▶ _Requirement_: Your answer should consist of every line in the records that holds "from".

(Extracted entries)

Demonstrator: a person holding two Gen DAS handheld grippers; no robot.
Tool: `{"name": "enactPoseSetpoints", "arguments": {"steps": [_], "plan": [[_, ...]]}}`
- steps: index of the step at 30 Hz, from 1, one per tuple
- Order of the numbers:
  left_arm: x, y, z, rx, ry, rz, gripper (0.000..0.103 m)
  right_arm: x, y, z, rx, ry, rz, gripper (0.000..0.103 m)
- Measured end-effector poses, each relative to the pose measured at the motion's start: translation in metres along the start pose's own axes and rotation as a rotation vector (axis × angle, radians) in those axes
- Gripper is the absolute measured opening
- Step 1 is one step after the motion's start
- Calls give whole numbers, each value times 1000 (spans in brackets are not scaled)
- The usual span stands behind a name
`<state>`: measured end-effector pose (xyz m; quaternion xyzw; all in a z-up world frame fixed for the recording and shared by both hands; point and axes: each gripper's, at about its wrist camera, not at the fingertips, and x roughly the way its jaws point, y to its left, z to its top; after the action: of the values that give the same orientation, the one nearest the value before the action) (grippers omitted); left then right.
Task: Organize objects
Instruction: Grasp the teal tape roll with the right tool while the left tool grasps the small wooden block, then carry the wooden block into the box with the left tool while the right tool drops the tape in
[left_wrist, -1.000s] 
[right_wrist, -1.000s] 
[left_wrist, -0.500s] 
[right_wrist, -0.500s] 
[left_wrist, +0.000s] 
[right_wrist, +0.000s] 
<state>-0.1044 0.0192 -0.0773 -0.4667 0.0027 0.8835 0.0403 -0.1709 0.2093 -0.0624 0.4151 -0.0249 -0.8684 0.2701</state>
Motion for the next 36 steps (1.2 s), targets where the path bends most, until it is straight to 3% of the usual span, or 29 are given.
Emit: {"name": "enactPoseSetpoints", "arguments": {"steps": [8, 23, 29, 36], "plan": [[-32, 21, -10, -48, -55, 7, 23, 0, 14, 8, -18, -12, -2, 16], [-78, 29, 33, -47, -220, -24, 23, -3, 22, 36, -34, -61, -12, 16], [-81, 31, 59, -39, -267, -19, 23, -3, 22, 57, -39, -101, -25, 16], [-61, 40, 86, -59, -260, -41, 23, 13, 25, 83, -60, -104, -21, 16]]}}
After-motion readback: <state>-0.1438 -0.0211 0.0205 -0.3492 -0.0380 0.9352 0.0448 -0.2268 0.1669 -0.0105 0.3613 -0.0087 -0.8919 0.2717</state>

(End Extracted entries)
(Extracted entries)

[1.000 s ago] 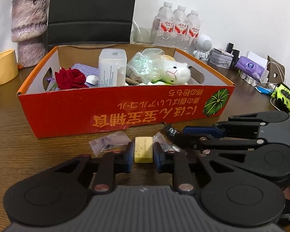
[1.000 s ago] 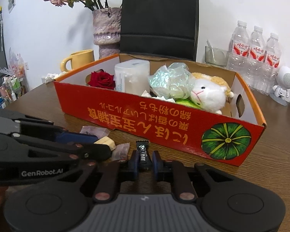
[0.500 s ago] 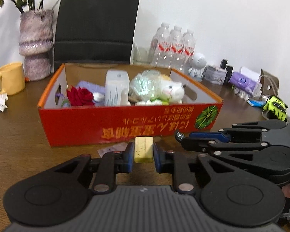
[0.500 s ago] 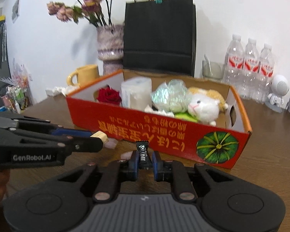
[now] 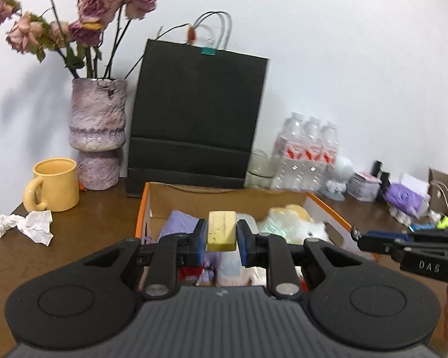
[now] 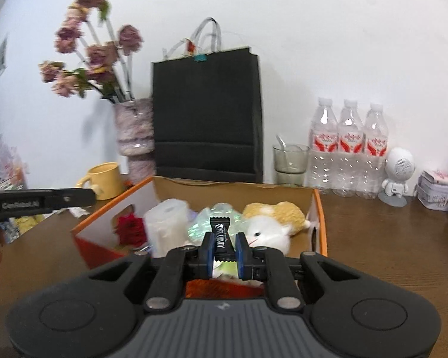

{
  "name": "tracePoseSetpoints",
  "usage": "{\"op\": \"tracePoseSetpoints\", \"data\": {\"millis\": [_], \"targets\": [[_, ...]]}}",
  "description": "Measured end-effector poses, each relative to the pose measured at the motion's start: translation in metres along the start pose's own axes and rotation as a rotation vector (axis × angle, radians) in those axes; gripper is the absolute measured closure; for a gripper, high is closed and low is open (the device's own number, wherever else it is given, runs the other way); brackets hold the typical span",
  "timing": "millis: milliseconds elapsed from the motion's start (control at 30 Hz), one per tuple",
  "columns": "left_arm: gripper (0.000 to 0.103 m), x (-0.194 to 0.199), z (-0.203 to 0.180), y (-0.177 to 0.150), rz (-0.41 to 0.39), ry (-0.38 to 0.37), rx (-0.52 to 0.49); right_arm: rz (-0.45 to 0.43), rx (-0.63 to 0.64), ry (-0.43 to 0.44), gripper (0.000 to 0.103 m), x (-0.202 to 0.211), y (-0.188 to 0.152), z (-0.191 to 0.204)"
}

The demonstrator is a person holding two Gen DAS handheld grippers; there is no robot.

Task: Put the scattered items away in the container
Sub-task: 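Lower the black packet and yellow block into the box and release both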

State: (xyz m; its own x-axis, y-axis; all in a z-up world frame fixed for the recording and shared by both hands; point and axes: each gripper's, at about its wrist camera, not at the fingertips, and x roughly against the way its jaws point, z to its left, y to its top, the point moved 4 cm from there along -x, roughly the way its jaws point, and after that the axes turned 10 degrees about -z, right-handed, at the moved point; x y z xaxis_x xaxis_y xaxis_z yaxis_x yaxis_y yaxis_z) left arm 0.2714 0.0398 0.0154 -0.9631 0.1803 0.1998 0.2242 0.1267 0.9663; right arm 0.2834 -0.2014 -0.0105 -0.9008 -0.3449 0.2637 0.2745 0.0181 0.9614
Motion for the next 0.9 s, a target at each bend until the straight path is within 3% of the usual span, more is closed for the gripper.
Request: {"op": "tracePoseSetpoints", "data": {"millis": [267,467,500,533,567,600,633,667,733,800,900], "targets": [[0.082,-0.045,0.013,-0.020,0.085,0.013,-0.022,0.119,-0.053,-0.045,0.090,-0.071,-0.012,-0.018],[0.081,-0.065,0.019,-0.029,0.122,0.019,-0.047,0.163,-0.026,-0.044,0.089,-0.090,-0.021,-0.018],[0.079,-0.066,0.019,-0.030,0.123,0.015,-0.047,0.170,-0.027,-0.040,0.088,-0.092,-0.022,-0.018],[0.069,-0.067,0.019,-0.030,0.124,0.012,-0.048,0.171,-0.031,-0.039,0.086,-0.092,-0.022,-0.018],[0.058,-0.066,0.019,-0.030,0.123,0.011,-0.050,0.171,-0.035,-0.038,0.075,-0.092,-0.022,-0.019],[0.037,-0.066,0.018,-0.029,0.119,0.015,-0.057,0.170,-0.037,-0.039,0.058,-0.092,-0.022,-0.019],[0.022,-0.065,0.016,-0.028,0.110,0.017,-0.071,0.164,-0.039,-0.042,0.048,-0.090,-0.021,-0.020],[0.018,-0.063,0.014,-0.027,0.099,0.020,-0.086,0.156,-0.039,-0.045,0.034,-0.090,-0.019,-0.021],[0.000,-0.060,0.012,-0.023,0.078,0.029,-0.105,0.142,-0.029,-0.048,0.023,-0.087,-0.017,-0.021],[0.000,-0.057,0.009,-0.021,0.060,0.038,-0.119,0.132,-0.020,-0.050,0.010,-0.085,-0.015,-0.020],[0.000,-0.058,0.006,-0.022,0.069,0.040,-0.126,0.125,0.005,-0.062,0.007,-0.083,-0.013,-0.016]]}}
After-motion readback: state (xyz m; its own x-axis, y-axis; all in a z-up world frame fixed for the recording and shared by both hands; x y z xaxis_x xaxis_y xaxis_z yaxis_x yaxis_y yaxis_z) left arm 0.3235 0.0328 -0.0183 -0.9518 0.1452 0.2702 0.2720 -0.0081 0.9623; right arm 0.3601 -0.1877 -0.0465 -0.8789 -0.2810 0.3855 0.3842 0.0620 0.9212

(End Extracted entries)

▶ _Response to the task_:
- steps: index of the step at 30 Hz, from 1, one per tuple
  "timing": "millis: milliseconds elapsed from the motion's start (control at 30 Hz), one per tuple",
State: (xyz m; its own x-axis, y-axis; all in a z-up world frame fixed for the recording and shared by both hands; point and axes: each gripper's, at about its wrist camera, not at the fingertips, and x roughly against the way its jaws point, z to its left, y to its top, the point moved 4 cm from there along -x, roughly the way its jaws point, and after that the axes turned 10 degrees about -z, right-handed, at the moved point; x y z xaxis_x xaxis_y xaxis_z yaxis_x yaxis_y yaxis_z) left arm 0.2714 0.0398 0.0154 -0.9631 0.1803 0.1998 0.2242 0.1267 0.9663; right arm 0.2834 -0.2014 -0.0105 -0.9008 -0.3449 0.2637 0.2745 0.0181 0.9614

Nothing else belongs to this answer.